During Benediction, the school choir reverently sing a hymn and, following silent adoration, we recite the Divine Praises. At the conclusion of Benediction, the recessional hymn is sung and afterwards we return to the garden to enjoy refreshments and a social gathering with the children, their families and parishioners.

Holy Week and Easter

Holy Week begins on Passion Sunday when, weather-permitting, we begin the Mass outdoors. As the priest and altar servers process to the appointed place in the church garden, the choir intones the antiphon ‘Hosanna to the Son of David.’ The palms are blessed and, following the short gospel reading and homily, the children form a line with their palm branches whilst we process into the church. During the solemn procession around the church, we sing the triumphant hymn of praise, ‘All glory, laud and honour.’ We respond to the readings with psalmody and acclamations and listen to the Passion of our Lord Jesus Christ, which is narrated and enacted by the priest and a group of readers.

The Easter Triduum services begin on Holy Thursday with the commemoration of the Last Supper. The priest washes the feet of twelve parishioners, reminding us that loving Christ means serving others. The choir sings anthems specifically chosen to convey this great act of humility. At the end of Mass, in procession, the Blessed Sacrament is transferred to the Altar of Repose whilst we sing ‘Of the glorious body telling.’ The altar is stripped and in semi-darkness the church descends into silence and a watching service commences for an hour, concluding with Compline. On the morning of Good Friday, the priest leads us in Stations of the Cross and Benediction. At the conclusion of the service, there is time available for quiet prayer and reflection. At 3.00pm on Good Friday afternoon, we celebrate the Passion of our Lord. It is a solemn and poignant commemoration of our salvation and redemption. The priest goes to the altar in silence and, after making a reverence to the altar, lies prostrate at the foot of the sanctuary. Following the Liturgy of the Word and the Solemn Intercessions, the choir sings The Reproaches during the Adoration of the Cross. After Holy Communion and the prayer and blessing, we genuflect to the Cross and depart in silence.

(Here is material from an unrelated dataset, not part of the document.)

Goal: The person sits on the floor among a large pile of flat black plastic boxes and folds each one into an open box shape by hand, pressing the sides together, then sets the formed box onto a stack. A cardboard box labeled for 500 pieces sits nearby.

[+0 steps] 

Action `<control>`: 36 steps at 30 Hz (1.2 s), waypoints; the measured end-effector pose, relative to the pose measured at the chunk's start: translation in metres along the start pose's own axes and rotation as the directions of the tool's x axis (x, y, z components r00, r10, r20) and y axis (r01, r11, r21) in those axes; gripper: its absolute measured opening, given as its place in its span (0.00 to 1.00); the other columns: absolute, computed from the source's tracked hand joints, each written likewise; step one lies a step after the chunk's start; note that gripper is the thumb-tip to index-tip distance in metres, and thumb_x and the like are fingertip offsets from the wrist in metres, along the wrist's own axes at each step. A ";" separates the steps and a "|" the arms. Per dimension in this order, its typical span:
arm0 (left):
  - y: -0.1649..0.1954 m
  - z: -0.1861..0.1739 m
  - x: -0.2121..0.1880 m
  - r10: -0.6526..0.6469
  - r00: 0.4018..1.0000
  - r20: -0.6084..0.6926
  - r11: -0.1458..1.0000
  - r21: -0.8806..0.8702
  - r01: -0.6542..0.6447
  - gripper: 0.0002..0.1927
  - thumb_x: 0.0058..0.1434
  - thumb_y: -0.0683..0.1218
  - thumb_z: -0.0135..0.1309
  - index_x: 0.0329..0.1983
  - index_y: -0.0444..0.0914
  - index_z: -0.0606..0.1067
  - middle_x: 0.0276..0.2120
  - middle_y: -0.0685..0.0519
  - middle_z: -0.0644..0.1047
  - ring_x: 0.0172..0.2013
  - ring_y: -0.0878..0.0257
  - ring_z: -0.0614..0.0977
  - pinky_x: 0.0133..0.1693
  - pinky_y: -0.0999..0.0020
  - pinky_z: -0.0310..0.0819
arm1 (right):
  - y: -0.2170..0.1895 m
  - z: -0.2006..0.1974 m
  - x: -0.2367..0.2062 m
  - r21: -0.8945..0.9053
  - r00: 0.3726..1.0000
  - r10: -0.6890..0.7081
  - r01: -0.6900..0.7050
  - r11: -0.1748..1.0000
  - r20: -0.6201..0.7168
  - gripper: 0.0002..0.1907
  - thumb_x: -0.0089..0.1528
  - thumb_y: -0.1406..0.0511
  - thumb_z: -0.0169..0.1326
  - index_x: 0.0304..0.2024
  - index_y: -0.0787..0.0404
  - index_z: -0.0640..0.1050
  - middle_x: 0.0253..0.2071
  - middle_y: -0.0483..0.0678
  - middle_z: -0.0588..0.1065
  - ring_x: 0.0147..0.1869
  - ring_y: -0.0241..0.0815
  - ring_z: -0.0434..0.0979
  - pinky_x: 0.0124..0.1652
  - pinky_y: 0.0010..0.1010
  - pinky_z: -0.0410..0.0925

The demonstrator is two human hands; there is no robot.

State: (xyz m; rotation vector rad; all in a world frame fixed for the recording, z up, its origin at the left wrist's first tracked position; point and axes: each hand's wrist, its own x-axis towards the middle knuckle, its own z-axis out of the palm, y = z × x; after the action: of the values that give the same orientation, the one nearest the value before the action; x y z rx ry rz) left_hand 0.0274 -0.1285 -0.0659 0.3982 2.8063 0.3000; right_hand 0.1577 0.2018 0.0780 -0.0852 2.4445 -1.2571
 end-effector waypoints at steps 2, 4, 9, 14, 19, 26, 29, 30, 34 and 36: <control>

The Easter Vigil marks Christ’s victory over sin and death. The rich signs and symbols of Christian initiation and renewal augmented with the celebration of the resurrection of Jesus Christ in the sacraments is an evocative and powerful prelude to the fifty days of paschal joy throughout Eastertide. Mass is celebrated every day during the Octave of Easter.

Eastertide and Ordinary Time

Following the conclusion of Eastertide at Pentecost, we celebrate the Holy Trinity and, following months of preparation with the priest, parents and catechists, our school children receive the sacrament of First Holy Communion at Corpus Christi.

Throughout the summer and autumn months in Ordinary Time beautiful themes of our Catholic faith emerge, such as The Kingdom, Mission, Jesus’ Ministry, The Bread of Life, Forgiveness, and The Lord’s Coming.

We also thank God for a rich and an abundant harvest and as we move towards remembrancetide, we commemorate All Saints and All Souls and remember in a special way all those who suffered and died through acts of war during our liturgy on the weekend of Remembrance Sunday.

The liturgical year concludes with the Feast of Christ the King which was instituted by Pope Pius XI in his encyclical letter Quas primas of 1925. The feast has an eschatological dimension pointing to the end of time when the kingdom of Jesus will be established in all its fullness to the ends of the earth.